CECAM MARVEL Classics

In this series, methods that have become fundamental tools in computational physics and chemistry are presented by their originators at a level appropriate for master and graduate students. The lectures are followed by an interview: we ask our guests to recall for us the period, problems, people and circumstances that accompanied the creation of milestone methods and algorithms that we now routinely use.

Join us to share this exciting opportunity to learn first-hand from our pioneers and get to know better the genesis of work that is now recorded in books!

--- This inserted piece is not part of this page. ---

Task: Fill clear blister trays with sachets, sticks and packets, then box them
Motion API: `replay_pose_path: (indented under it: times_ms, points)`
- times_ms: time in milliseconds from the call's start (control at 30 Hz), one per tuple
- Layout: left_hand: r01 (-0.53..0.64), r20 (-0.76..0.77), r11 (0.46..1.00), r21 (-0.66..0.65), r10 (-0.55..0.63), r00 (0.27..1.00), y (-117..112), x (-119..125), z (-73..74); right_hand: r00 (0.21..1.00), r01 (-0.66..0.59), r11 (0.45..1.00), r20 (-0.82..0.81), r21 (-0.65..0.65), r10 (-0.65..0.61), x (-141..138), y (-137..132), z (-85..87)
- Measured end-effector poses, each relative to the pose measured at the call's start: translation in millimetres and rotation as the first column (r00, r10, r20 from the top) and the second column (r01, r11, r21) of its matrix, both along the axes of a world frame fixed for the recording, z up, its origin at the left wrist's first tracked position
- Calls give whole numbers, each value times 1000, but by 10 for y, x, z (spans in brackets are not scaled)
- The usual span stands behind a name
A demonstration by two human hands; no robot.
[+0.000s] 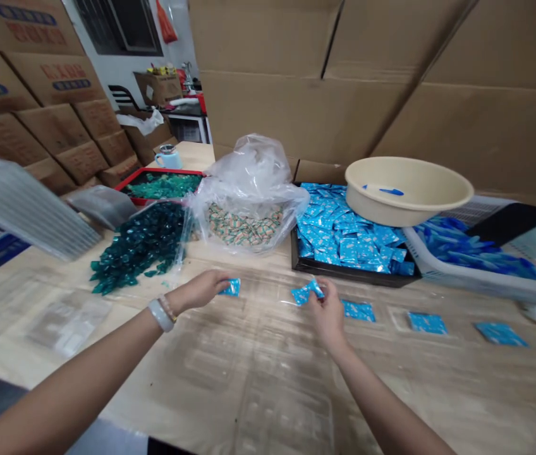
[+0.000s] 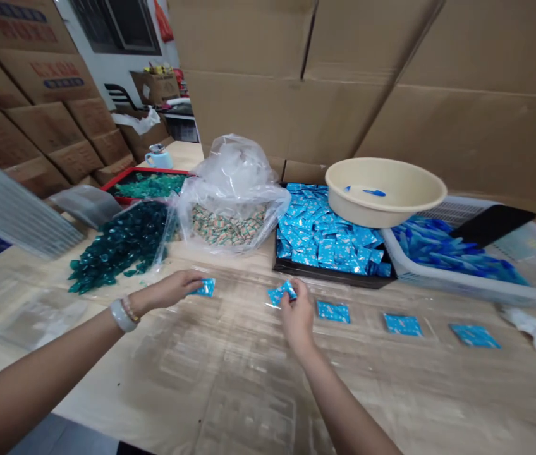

Dynamical mean-field theory

Thursday December 8 2022, 15:00 CET


Program

15:00 — Intro
15:05 — The Dynamical Mean-Field Theory perspective on strong electronic correlations (Antoine Georges)
15:55 — Break
16:05 — Understanding and computing the properties of strongly correlated electron materials: the Dynamical Mean Field Theory perspective and challenges ahead (Gabriel Kotliar)
16:55 — 'Fireside’ conversation
17:45 — End


The Dynamical Mean-Field Theory perspective on strong electronic correlations

Antoine Georges, College de France & Flatiron Institute

From copper-oxide superconductors to twisted two-dimensional materials, strong electronic correlations have focused enormous attention over several decades. The classic paradigm of solid-state physics in which electrons form a gas of wave-like quasiparticles must be seriously revised for strongly correlated materials. Instead, a description accounting for both atomic-like excitations in real-space and quasiparticle excitations in momentum space is required.
I will review how Dynamical Mean-Field Theory (DMFT) fulfills this goal and provides an original physical perspective on strongly correlated electron materials as well as an efficient computational framework to understand and predict their properties. Thanks to the efforts of a whole community over almost three decades, the theory has been developed to such a point that it can successfully be applied to real materials taking into account their structure and chemical composition. I will also outline how the theory is being extended and generalized in many fruitful directions.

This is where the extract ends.